The patient –- a boy who was 7 years old at the time of the treatment –- was born with a rare skin condition called junctional epidermolysis bullosa. The condition causes the outer layer of the skin to peel away easily from the lower skin layers, making it incredibly fragile and prone to injury.
“This is a very severe, devastating disease, where kids suffer a lot,” said Dr. Michele De Luca, one of the authors of the research….
In a breakthrough treatment, researchers at a burn unit in Europe found a way to replace 80 percent of a boy’s skin using a combination of gene therapy and stem cells. The grafted skin attached to his body has continued to replace itself, even months later.
Excellent. I don’t care how rare a horrible condition is, I want them ALL treatable and fixable.
The most disturbing thing in this story was that the boy’s parents had to “plead” with the treatment team to try this experimental therapy, or so the article says. For heaven’s sake, if the patient is dying and in agony and current treatments are failing, the treatment team ought to be pleading with the boy’s parents to allow experimental treatments, not the other way around.
But moving on, moving on:
Nearly half of the world’s population is at risk of malaria and more than 200 million people are infected each year. The disease caused the deaths of almost half a million people globally in 2015.

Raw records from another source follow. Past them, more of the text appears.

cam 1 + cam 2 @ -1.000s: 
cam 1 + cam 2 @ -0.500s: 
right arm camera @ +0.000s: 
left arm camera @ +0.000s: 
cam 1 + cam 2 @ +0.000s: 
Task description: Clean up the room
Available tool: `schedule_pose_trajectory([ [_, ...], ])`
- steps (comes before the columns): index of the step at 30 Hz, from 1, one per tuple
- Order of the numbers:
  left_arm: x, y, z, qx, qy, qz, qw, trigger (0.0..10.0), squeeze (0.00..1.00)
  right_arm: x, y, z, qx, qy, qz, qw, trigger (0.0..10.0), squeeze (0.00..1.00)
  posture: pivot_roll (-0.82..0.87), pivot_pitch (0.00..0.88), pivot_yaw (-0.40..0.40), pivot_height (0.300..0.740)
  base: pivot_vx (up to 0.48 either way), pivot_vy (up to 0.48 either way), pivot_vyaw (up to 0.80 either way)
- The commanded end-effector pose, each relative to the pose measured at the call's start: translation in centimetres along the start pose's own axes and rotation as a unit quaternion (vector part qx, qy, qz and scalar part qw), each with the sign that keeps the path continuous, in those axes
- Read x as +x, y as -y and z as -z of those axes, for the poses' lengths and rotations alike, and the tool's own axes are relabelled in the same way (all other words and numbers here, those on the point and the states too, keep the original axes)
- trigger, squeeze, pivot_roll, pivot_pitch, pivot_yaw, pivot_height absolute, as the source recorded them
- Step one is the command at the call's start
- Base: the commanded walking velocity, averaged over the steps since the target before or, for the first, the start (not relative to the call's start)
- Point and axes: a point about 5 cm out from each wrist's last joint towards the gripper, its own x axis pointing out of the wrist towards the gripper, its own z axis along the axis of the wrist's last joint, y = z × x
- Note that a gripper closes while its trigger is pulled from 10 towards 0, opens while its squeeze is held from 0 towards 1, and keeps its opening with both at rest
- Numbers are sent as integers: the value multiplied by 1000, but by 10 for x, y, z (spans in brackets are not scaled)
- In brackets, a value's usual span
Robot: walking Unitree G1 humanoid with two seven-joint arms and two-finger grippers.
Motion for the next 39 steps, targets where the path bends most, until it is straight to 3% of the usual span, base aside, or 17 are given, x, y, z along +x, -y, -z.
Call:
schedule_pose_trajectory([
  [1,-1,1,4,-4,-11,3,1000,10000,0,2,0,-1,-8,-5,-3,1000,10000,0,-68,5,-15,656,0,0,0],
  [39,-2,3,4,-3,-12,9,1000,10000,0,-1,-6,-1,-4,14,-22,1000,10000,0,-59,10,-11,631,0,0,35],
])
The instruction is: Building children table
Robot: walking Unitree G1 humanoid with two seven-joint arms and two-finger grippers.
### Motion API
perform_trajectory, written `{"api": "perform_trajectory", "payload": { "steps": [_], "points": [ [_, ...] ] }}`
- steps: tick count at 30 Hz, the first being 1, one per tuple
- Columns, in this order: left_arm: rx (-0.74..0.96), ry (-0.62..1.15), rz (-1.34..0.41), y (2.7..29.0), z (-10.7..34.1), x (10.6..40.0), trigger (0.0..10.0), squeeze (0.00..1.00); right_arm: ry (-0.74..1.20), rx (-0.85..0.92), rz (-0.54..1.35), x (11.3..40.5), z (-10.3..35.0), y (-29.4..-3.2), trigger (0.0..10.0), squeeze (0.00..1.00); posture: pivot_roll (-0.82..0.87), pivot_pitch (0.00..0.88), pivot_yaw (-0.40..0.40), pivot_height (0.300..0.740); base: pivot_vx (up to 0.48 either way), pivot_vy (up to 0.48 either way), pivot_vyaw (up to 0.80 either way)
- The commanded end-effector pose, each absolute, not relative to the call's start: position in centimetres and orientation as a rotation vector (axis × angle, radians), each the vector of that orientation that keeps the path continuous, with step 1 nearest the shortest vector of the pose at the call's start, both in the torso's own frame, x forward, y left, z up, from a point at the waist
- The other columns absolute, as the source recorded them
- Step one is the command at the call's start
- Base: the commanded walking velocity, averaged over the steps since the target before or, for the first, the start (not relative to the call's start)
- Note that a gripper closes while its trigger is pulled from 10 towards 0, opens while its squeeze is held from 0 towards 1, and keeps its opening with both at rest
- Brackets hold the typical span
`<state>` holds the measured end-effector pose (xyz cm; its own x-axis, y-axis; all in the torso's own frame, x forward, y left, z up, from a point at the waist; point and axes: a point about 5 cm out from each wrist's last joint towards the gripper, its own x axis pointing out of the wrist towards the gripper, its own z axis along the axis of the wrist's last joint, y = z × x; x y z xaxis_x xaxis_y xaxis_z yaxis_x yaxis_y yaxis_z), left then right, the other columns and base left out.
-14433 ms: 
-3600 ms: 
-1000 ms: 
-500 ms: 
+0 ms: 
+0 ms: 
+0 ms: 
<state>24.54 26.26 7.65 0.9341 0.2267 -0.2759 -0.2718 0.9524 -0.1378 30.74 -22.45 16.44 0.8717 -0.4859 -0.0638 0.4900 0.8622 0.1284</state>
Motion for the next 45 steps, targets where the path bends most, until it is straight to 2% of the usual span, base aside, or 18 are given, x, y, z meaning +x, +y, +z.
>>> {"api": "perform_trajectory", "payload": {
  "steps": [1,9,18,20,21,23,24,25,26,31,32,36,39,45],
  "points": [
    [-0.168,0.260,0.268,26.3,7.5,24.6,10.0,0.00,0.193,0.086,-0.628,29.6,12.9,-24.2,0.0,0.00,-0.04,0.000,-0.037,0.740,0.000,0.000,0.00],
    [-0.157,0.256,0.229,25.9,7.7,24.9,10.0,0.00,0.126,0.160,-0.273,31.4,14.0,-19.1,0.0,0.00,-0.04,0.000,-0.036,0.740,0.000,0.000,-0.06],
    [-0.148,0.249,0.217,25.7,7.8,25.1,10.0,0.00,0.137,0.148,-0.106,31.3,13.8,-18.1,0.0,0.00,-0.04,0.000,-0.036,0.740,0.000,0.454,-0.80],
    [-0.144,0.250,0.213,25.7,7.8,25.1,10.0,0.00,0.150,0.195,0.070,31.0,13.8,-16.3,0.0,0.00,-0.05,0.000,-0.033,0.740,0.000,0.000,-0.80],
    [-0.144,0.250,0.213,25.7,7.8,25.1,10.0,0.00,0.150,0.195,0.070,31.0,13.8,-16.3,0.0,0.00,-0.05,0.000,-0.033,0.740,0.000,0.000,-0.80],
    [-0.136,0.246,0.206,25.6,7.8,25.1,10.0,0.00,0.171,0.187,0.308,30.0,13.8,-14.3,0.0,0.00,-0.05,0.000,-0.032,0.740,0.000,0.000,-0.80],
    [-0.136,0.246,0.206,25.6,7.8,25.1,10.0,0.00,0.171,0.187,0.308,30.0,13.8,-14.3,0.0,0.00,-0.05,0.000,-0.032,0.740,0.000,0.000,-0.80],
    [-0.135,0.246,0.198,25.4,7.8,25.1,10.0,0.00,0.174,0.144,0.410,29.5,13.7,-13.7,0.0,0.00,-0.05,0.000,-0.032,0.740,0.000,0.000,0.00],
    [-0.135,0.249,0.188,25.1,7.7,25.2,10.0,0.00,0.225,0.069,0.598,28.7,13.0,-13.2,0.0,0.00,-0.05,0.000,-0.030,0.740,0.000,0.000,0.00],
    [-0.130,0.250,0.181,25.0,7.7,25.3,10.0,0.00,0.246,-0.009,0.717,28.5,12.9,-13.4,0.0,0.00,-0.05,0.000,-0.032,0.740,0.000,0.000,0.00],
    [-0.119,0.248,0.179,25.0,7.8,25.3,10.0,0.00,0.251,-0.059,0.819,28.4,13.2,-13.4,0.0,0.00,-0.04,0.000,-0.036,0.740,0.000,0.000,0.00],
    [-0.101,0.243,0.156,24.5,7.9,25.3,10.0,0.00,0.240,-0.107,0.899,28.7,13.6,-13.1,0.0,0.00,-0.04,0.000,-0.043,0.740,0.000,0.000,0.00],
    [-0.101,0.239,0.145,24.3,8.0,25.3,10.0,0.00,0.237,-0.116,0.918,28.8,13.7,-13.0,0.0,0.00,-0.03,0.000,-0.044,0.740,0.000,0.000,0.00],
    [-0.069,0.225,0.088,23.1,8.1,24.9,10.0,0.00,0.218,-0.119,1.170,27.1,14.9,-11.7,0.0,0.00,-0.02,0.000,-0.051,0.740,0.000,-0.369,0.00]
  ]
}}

Despite the large number of deaths, there is no highly effective vaccine currently available for malaria. Over the last 50 years, most attempts to develop vaccines have only focussed on single targets.
In the new study, scientists have discovered five targets for future malaria vaccine development, which they suggest should be targeted in combination.
Great! Faster, please!
And finally, one new development that’s actually relevant to me personally:
Studies paid for by Glaxo found it prevents shingles in about 90 percent of people. Merck’s is about 50 percent effective.
Both versions are for adults 50 and older. The U.S. Centers for Disease Control and Prevention, though, recommends vaccination for those 60 or older, partly because it loses effectiveness over time.
I’ve had shingles already, so I may be less likely to have a recurrence. But it could happen. When my mother had shingles a few years ago, the nerve pain lasted for about ten months, so the risk is something I take seriously. You should take it seriously too, especially if you’re a woman over fifty — that puts you in the highest risk group for long-term pain from shingles.
I would be quite willing to get vaccinated every two or five or ten years, whatever is advised, to avoid the risk of long-term or even permanent pain. This new vaccine sounds a lot better than the old one, but better yet would be a vaccine that provides permanent protection in most people. Hopefully Glaxo will pursue that next.